Will this eventually lead to the realignment of political forces and the creation of new political parties? Until now, the two main parties have shown much resilience. Defectors have usually been punished by the electorate, while attempts to create new parties have fared badly, with the exception of dikki, a small party that appeals to former voters of pasok dissatisfied with the shift to the center-left. On the other hand, both the Communist Party and the coalition of former Euro-communists have remained close to the 3 percent barrier below which admission to the national parliament is denied.

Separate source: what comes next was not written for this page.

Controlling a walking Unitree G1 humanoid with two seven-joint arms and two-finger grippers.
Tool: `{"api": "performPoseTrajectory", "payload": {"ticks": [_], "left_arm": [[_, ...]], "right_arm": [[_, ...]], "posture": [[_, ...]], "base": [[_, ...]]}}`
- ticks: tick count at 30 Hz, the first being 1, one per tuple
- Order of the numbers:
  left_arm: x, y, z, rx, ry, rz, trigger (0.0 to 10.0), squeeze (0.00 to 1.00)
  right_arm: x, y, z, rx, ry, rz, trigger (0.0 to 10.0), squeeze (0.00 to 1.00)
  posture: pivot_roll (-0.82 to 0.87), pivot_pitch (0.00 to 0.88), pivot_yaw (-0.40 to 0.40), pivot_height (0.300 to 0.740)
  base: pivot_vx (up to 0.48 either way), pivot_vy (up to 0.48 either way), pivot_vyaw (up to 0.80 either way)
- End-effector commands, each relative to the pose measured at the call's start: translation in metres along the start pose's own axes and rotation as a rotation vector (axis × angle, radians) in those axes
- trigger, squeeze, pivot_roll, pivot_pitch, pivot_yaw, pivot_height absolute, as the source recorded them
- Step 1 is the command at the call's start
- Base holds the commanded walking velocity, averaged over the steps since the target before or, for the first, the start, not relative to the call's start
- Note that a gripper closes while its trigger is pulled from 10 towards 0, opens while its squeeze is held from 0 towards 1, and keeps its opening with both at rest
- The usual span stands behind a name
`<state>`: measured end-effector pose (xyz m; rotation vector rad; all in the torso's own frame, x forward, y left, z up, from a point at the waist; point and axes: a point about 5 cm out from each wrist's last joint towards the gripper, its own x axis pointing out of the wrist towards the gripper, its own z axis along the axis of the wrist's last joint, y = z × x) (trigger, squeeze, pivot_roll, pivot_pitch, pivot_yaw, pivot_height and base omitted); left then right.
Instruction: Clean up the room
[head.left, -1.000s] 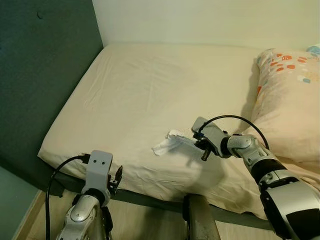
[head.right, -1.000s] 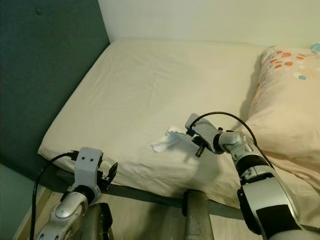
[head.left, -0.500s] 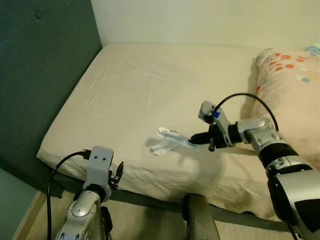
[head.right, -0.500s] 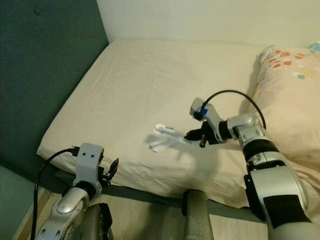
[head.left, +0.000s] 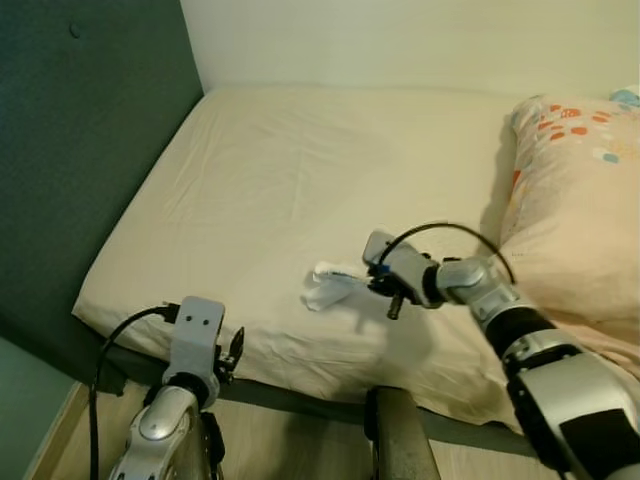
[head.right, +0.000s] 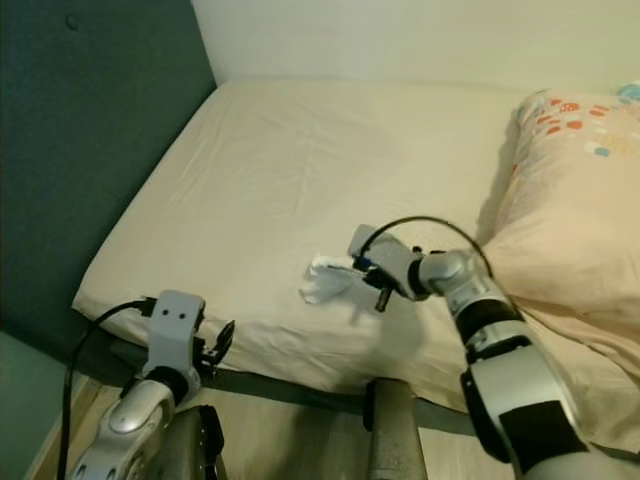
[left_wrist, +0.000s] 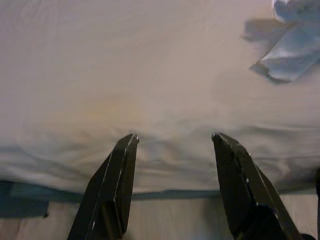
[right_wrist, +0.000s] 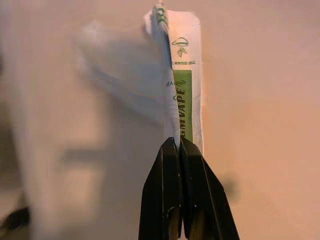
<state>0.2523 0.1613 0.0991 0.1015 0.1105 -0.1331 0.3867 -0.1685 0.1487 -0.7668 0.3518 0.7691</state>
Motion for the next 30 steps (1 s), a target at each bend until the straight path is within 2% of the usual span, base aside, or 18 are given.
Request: {"api": "performPoseTrajectory", "payload": {"ticks": [1,4,7,14,17,20,21,22,23,24,26,27,28,29,30], "left_arm": [[-0.006,0.006,0.001,0.023,-0.002,0.009,10.0,0.0],[-0.008,0.007,0.003,0.024,-0.011,0.007,10.0,0.0],[-0.015,0.009,0.006,0.027,-0.024,0.012,10.0,0.0],[-0.016,0.008,0.005,0.026,-0.024,0.01,10.0,0.0],[-0.012,0.006,0.005,0.018,-0.028,0.009,10.0,0.0],[-0.011,0.007,0.005,0.019,-0.025,0.011,10.0,0.0],[-0.006,0.011,0.002,0.001,-0.014,0.055,10.0,0.0],[-0.002,0.015,0.0,-0.017,-0.005,0.095,10.0,0.0],[0.002,0.018,-0.002,-0.028,0.002,0.124,10.0,0.0],[0.005,0.019,-0.003,-0.019,0.007,0.157,10.0,0.0],[0.007,0.019,-0.004,-0.009,0.009,0.172,10.0,0.0],[0.009,0.021,-0.004,-0.018,0.015,0.212,10.0,0.0],[0.011,0.023,-0.006,-0.043,0.022,0.264,10.0,0.0],[0.011,0.023,-0.006,-0.043,0.022,0.264,10.0,0.0],[0.011,0.024,-0.006,-0.052,0.024,0.279,10.0,0.0]], "right_arm": [[0.002,0.001,0.001,0.035,-0.013,-0.032,0.0,0.0],[0.003,0.0,0.003,0.046,-0.027,-0.054,0.0,0.0],[0.005,-0.005,0.012,0.081,-0.082,-0.134,0.0,0.0],[0.006,-0.006,0.016,0.086,-0.099,-0.166,0.0,0.0],[0.001,-0.018,0.027,0.208,-0.198,-0.208,0.0,0.0],[-0.001,-0.022,0.031,0.248,-0.229,-0.225,0.0,0.0],[-0.004,-0.028,0.037,0.328,-0.298,-0.273,0.0,0.0],[-0.006,-0.032,0.041,0.395,-0.352,-0.323,2.8,0.0],[-0.006,-0.033,0.042,0.44,-0.387,-0.358,2.8,0.0],[-0.004,-0.029,0.043,0.483,-0.423,-0.39,10.0,0.0],[-0.001,-0.025,0.043,0.502,-0.439,-0.405,10.0,0.0],[0.004,-0.014,0.042,0.541,-0.454,-0.397,10.0,0.0],[0.014,0.008,0.04,0.559,-0.469,-0.373,10.0,0.0],[0.014,0.008,0.04,0.559,-0.469,-0.373,10.0,0.0],[0.018,0.018,0.041,0.55,-0.474,-0.363,10.0,0.0]], "posture": [[0.02,0.261,-0.017,0.543],[0.03,0.27,-0.018,0.543],[0.04,0.275,-0.02,0.543],[0.03,0.266,-0.026,0.543],[0.01,0.215,-0.042,0.543],[0.01,0.215,-0.042,0.543],[-0.03,0.159,-0.038,0.543],[-0.03,0.143,-0.04,0.543],[-0.04,0.126,-0.048,0.543],[-0.04,0.114,-0.051,0.543],[-0.04,0.114,-0.051,0.543],[-0.04,0.094,-0.059,0.543],[-0.03,0.087,-0.059,0.543],[-0.03,0.087,-0.059,0.543],[-0.03,0.083,-0.058,0.543]], "base": [[0.0,0.0,0.0],[0.0,0.0,0.0],[0.0,0.0,0.0],[0.0,0.0,0.0],[0.0,0.0,0.0],[0.0,0.0,0.0],[0.0,0.0,0.0],[0.0,0.0,0.0],[0.0,0.0,0.0],[0.0,0.0,0.0],[0.0,0.0,0.0],[0.0,0.0,0.0],[0.0,0.0,0.0],[0.0,0.0,0.0],[0.0,0.0,0.0]]}}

In times when ideological differences are not always easy to discern and the range of political choices becomes rather narrow, there is a big risk of vacuous talk and populist rhetoric; and there is no shortage of candidates to perform those functions in any part of the world. Has the time for coalition governments come in a country where the few previous experiments of the kind have been very unsuccessful? And what will be the role of civil society as the state gradually adjusts to EU membership and globalization? In this transition phase, any attempt to provide answers to those questions becomes a hazardous exercise.

Surviving in the Balkans

If in economic and political terms Greece is gradually becoming like any other European country, this is certainly not true of foreign policy. The reason is simple: the Greeks live in the rough neighborhood of the Balkans, where nation-states have a relatively short history, national frontiers are not generally considered sacrosanct, and ethnic minorities are frequently manipulated in order to destabilize neighbors and thus lay claims on a possible future redrawing of political maps.

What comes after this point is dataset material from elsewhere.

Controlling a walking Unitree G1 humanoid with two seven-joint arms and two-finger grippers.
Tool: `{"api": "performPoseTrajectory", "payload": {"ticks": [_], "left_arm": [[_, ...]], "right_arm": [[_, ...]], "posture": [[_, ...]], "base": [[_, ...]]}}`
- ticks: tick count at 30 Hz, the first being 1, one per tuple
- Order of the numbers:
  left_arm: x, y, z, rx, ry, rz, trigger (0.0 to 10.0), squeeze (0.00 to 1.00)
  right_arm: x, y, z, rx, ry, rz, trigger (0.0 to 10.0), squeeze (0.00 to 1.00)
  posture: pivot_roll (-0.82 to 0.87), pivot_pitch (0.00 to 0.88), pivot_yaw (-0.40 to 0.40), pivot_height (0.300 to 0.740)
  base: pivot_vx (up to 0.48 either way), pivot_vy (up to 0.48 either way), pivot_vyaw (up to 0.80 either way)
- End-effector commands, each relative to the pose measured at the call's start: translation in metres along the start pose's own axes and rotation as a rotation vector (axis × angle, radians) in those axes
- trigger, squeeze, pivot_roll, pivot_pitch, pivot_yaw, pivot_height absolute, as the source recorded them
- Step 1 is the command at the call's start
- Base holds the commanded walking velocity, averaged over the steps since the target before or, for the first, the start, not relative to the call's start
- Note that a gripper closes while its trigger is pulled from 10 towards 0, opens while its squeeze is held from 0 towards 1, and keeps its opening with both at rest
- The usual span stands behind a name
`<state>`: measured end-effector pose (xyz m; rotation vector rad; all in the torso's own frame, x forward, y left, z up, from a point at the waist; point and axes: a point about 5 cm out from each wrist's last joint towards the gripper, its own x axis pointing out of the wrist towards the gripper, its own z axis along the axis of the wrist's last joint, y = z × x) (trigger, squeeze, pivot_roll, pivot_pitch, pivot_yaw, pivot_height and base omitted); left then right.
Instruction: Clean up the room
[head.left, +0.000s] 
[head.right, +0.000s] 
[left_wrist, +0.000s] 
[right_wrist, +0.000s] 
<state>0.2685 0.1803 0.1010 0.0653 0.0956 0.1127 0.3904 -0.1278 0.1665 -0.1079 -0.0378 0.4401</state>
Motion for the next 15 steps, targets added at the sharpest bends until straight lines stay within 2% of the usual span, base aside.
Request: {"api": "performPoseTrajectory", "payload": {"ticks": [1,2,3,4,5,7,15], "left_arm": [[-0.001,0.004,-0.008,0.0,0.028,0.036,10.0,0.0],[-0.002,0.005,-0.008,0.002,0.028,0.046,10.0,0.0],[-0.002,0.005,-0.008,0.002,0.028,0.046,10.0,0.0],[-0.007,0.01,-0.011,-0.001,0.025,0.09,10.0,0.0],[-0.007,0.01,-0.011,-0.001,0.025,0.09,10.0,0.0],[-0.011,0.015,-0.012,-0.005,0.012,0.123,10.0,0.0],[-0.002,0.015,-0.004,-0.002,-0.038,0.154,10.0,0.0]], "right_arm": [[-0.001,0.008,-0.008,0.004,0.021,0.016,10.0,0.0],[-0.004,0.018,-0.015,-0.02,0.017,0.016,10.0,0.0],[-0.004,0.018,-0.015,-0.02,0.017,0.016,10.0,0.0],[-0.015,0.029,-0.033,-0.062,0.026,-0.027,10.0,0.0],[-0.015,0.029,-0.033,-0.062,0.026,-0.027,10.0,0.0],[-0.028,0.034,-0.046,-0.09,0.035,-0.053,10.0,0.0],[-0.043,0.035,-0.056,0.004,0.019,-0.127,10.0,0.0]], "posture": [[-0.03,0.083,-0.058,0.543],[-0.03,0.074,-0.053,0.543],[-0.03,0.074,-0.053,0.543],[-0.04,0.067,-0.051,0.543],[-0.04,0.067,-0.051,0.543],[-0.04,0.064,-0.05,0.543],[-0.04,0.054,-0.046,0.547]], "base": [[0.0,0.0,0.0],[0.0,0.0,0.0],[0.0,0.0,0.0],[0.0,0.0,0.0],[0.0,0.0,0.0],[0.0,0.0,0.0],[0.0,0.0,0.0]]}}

The collapse of the old communist order on Greece's northern frontier may have opened the way for the establishment of democratic regimes. But its first effect has been to unleash the old nationalist (and irredentist) forces that had been kept in deep freeze during the Cold War. Thus, several communist leaders (Milosevic certainly not being alone in this respect) have decided to don the nationalist cloak in order to survive politically. This new environment has presented Greece with many problems and risks, but also with new opportunities. In the early years, it tended to exaggerate the former and ignore the
latter.

There have been, of course, real problems. The disintegration of Yugoslavia and the civil war that broke out in several parts of its territory, the breakdown of law and order in Albania, the rapid deterioration of economic conditions in all the former communist countries of the region--all these have had important negative consequences for Greece. Transport links with its trading partners in the EU have suffered badly; illegal immigrants in Greece now represent more than 5 percent of the total population of a country that had been for long a net exporter of people; and the Greek armed forces have had to remain pretty well constantly on alert.